For the word "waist", count the lines of the data that include it and give only the total.

• Working data:
::::::::

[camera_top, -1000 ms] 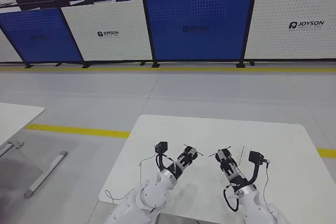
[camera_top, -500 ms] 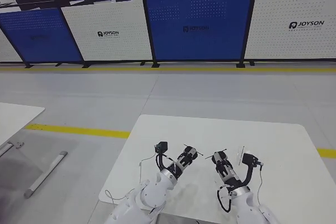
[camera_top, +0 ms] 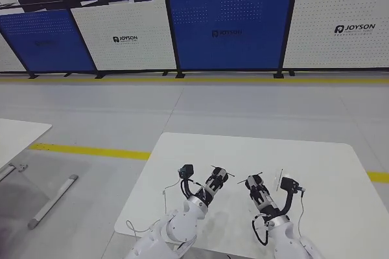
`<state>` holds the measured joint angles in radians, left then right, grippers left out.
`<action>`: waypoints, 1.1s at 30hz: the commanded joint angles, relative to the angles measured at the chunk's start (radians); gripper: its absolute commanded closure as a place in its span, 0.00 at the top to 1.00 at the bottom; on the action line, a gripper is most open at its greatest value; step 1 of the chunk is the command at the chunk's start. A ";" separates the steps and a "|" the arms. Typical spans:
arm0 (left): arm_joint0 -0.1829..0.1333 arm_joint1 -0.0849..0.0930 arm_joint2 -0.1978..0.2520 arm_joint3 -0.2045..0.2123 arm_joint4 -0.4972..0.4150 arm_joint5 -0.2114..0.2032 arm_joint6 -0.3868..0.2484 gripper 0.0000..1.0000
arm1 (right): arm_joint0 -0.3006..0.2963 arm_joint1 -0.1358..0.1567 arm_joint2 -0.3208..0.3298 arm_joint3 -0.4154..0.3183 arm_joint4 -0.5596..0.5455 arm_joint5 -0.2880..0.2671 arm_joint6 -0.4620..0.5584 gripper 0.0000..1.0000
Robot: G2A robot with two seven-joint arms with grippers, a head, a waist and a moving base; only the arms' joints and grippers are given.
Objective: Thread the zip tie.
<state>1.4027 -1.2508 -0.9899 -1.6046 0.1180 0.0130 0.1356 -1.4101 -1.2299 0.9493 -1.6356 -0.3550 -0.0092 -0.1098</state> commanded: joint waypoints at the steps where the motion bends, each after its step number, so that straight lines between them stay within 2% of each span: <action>1: 0.000 0.000 0.000 0.000 0.000 0.000 0.000 0.00 | 0.001 -0.003 0.012 -0.001 0.003 -0.004 -0.033 0.00; 4: 0.000 0.000 0.000 0.000 0.000 0.000 0.000 0.00 | 0.010 -0.011 0.009 0.008 0.000 -0.004 -0.059 0.00; 7: 0.000 0.000 0.000 0.000 0.000 0.000 0.000 0.00 | 0.032 -0.017 -0.013 0.036 -0.051 0.048 -0.035 0.00; 17: 0.000 0.000 0.000 0.000 0.000 0.000 0.000 0.00 | 0.032 -0.018 -0.012 0.036 -0.050 0.047 -0.035 0.00; 22: 0.000 0.000 0.000 0.000 0.000 0.000 0.000 0.00 | 0.029 -0.027 -0.004 0.039 -0.038 -0.007 -0.080 0.00; 23: 0.000 0.000 0.000 0.000 0.000 0.000 0.000 0.00 | 0.034 -0.030 -0.010 0.047 -0.043 -0.005 -0.082 0.00; 25: 0.000 0.000 0.000 0.000 0.000 0.000 0.000 0.00 | 0.055 -0.038 -0.031 0.073 -0.077 0.041 -0.075 0.00; 33: 0.000 0.000 0.000 0.000 0.000 0.000 0.000 0.00 | 0.055 -0.038 -0.031 0.073 -0.077 0.041 -0.075 0.00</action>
<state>1.4028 -1.2508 -0.9899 -1.6047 0.1179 0.0130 0.1357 -1.3550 -1.2679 0.9179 -1.5621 -0.4321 0.0319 -0.1847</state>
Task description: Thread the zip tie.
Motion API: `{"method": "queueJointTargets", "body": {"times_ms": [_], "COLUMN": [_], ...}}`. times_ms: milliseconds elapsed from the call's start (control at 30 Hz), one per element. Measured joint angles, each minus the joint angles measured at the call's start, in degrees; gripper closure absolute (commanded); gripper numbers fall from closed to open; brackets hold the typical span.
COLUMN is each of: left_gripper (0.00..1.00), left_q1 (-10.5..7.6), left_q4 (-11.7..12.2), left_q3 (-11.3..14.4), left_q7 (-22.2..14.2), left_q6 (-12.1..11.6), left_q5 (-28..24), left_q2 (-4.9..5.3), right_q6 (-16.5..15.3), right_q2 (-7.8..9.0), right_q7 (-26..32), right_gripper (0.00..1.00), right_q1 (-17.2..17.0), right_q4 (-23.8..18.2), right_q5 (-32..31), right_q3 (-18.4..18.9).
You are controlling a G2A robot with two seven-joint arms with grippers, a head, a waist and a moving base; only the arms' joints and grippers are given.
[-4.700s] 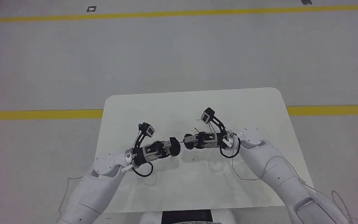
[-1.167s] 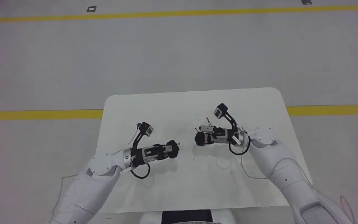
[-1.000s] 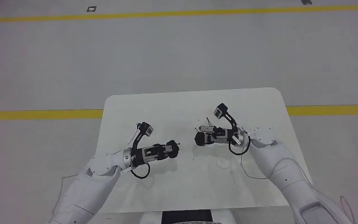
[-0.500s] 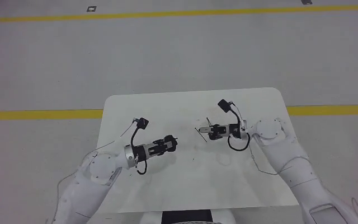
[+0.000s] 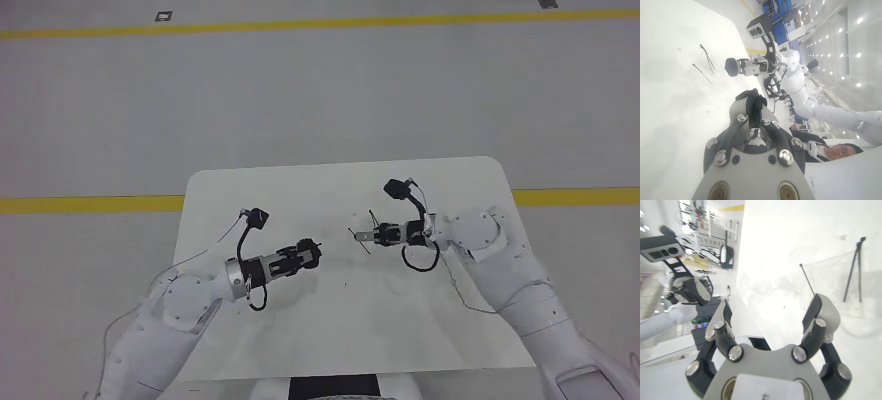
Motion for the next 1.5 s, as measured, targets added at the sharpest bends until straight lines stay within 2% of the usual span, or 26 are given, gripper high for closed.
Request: {"method": "queueJointTargets", "body": {"times_ms": [100, 233, 400, 467, 767, 933, 1100, 1367, 1500], "left_gripper": [1.0, 1.0, 1.0, 1.0, 1.0, 1.0, 1.0, 1.0, 1.0], "left_q1": [0.2, 0.8, 1.19, 1.27, 1.27, 1.27, 1.27, 1.27, 1.27], "left_q4": [0.93, 2.35, 2.84, 2.82, 2.77, 2.77, 2.77, 2.77, 2.77], "left_q3": [0.14, -0.16, -0.42, -0.61, -0.64, -0.64, -0.64, -0.64, -0.64], "left_q7": [0.06, -0.03, -0.15, 0.5, 0.66, 0.66, 0.66, 0.66, 0.66], "left_q6": [-0.16, -0.86, -0.9, -0.42, -0.39, -0.39, -0.39, -0.39, -0.39], "left_q5": [-0.63, -1.27, -1.71, -1.55, -1.45, -1.45, -1.45, -1.45, -1.45], "left_q2": [0.1, 0.35, 0.61, 0.69, 0.7, 0.7, 0.7, 0.7, 0.7], "right_q6": [0.13, -1.92, -4.68, -4.29, -3.74, -9.07, -8.98, -8.98, -8.99], "right_q2": [-0.07, -0.45, -1.13, -1.26, -1.26, -1.2, -1.75, -3.5, -3.54], "right_q7": [0.78, 1.28, 1.19, 1.04, 0.68, 1.92, 6.24, 8.52, 8.74], "right_gripper": [0.0, 0.0, 0.0, 0.0, 0.0, 0.0, 0.0, 0.0, 0.0], "right_q1": [1.7, 4.35, 7.28, 8.6, 8.54, 9.37, 13.28, 22.13, 22.61], "right_q4": [0.04, 1.08, 3.0, 3.92, 3.92, 3.94, 3.94, 8.32, 8.48], "right_q5": [-3.98, -7.97, -10.43, -13.03, -13.69, -14.25, -15.69, -11.24, -11.04], "right_q3": [-1.49, -4.17, -7.19, -8.06, -8.09, -9.25, -14.55, -25.75, -26.37]}}
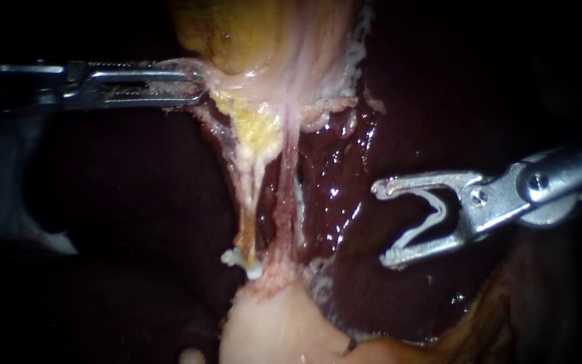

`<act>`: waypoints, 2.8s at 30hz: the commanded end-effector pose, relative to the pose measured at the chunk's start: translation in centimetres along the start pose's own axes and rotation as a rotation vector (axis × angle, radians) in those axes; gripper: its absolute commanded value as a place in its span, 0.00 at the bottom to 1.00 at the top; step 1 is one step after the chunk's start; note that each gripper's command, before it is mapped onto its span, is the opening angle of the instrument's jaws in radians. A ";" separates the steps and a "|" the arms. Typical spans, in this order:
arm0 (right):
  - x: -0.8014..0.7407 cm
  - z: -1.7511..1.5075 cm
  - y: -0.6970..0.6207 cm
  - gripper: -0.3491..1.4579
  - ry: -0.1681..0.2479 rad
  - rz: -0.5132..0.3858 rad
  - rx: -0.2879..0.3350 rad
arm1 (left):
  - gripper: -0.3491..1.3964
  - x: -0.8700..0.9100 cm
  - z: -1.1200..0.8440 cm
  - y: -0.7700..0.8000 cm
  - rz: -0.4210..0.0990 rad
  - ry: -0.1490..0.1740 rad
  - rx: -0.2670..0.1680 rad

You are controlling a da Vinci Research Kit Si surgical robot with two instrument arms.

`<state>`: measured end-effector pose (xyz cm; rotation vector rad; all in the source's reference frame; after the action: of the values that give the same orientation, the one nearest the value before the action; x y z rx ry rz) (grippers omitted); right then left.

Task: Clipping second clip left tube

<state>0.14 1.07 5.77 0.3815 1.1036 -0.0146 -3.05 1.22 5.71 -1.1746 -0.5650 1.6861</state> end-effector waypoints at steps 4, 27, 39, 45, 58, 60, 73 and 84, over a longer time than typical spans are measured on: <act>0.00 0.00 0.00 0.47 0.000 0.000 0.000 | 0.00 0.03 -0.14 0.00 -0.002 -0.005 -0.009; 0.14 0.13 -0.09 0.47 0.013 0.044 0.024 | 0.00 0.48 -0.88 0.17 -0.042 0.043 0.016; 0.48 1.05 -0.19 0.47 0.085 0.359 0.036 | 0.00 0.44 -0.83 0.24 -0.042 0.044 0.015; 0.34 1.54 -0.07 0.47 0.083 0.392 0.019 | 0.00 0.44 -0.82 0.28 -0.042 0.042 0.012; 0.00 1.81 0.31 0.47 0.099 0.396 0.014 | 0.00 0.43 -0.81 0.29 -0.042 0.041 0.010; 0.02 1.86 0.34 0.47 0.120 0.400 0.027 | 0.00 0.43 -0.80 0.29 -0.042 0.042 0.011; 0.27 2.30 0.41 0.47 0.177 0.411 0.100 | 0.00 0.42 -0.78 0.30 -0.042 0.041 0.010; 0.39 2.41 0.18 0.47 0.198 0.399 0.148 | 0.00 0.42 -0.77 0.30 -0.042 0.041 0.008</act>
<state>2.45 0.53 6.41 0.7501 1.2122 0.2956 -2.53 1.36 4.96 -1.1806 -0.5523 1.6245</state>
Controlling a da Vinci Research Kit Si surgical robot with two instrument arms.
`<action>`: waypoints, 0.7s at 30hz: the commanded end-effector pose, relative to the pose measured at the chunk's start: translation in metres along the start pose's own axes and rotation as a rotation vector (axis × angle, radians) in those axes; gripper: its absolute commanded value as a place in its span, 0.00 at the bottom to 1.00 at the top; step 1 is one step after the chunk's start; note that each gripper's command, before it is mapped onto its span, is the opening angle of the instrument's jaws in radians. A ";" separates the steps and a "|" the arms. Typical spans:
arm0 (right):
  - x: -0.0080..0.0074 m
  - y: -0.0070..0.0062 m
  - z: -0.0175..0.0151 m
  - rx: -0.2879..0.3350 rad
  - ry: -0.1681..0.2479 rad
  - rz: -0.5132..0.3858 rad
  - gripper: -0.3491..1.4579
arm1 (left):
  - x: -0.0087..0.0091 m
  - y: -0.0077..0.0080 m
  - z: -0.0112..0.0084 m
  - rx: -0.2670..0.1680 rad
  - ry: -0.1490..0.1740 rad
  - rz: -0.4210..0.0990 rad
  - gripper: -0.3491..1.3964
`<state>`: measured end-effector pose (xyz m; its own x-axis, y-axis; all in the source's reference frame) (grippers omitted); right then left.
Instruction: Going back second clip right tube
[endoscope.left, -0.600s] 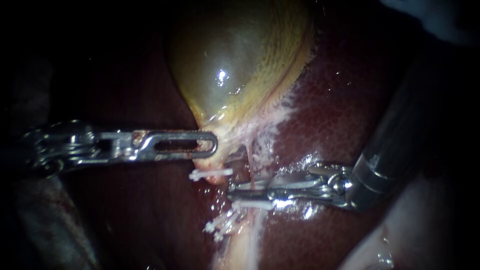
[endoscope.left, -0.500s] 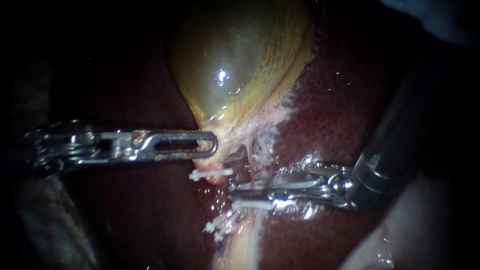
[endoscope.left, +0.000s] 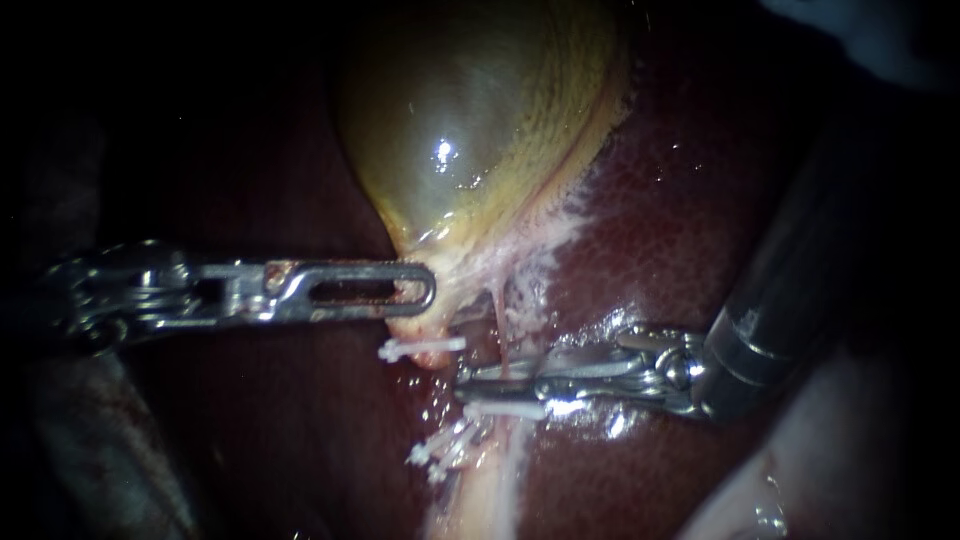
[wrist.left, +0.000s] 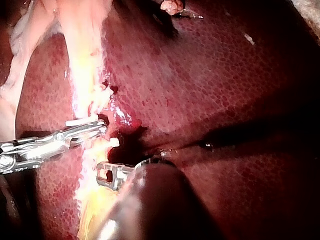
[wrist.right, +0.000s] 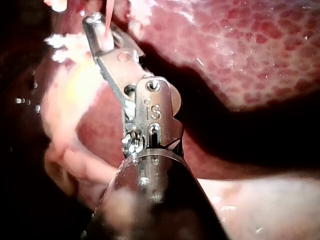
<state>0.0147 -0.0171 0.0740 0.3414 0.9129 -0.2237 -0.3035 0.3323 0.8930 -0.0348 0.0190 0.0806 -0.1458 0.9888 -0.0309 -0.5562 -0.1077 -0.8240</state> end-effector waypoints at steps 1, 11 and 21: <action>0.0000 0.0000 0.0000 -0.001 0.000 0.000 0.03 | 0.0000 0.0000 0.0000 0.000 0.000 0.000 0.00; 0.0000 -0.0001 -0.0001 0.008 0.011 -0.024 0.32 | -0.0001 0.0001 -0.0001 0.000 0.000 0.000 0.00; 0.0001 0.0000 -0.0001 0.017 0.023 -0.089 0.40 | -0.0001 0.0002 -0.0001 0.000 0.000 -0.001 0.00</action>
<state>0.0147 -0.0171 0.0739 0.3490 0.8806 -0.3207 -0.2529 0.4179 0.8726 -0.0348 0.0189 0.0804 -0.1453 0.9889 -0.0309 -0.5563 -0.1074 -0.8240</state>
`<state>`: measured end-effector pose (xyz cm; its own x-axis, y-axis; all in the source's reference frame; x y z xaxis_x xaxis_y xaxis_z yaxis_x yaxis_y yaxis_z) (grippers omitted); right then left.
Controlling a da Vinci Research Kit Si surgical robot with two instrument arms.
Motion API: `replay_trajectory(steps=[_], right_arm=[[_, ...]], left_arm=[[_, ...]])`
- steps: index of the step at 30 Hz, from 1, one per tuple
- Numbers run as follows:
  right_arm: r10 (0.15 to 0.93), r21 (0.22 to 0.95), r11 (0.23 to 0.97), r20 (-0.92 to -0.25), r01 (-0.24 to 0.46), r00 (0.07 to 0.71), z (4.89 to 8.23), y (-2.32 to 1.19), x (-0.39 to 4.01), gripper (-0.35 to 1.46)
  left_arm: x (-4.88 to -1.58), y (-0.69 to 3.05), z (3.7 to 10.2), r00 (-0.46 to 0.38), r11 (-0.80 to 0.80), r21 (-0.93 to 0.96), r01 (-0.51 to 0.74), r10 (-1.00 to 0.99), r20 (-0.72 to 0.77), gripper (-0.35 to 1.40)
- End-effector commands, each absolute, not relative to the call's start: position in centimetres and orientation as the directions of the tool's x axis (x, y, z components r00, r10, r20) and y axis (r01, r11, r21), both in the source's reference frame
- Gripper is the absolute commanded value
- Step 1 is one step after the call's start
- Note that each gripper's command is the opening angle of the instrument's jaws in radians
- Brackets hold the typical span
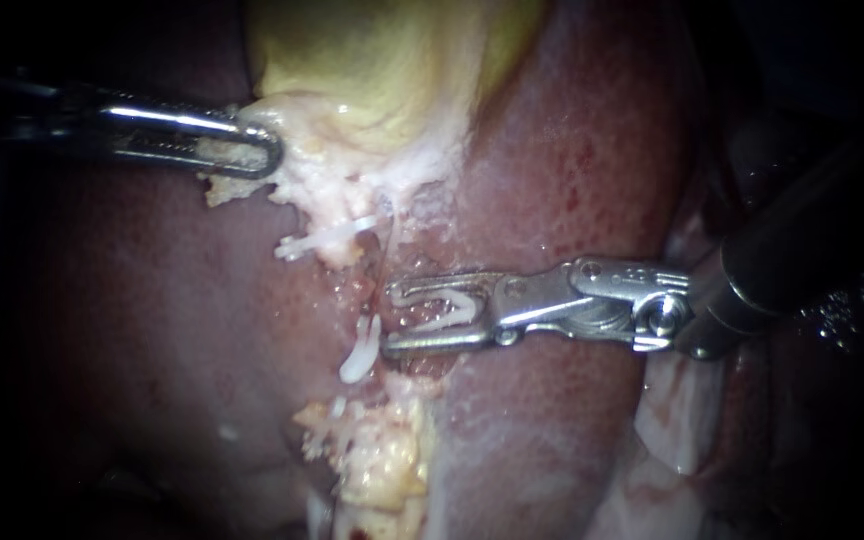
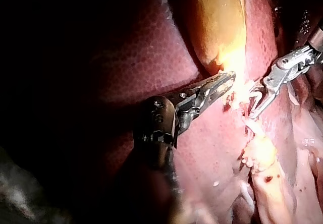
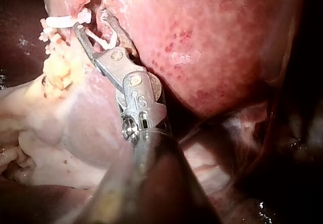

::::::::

• Response to the exercise: 2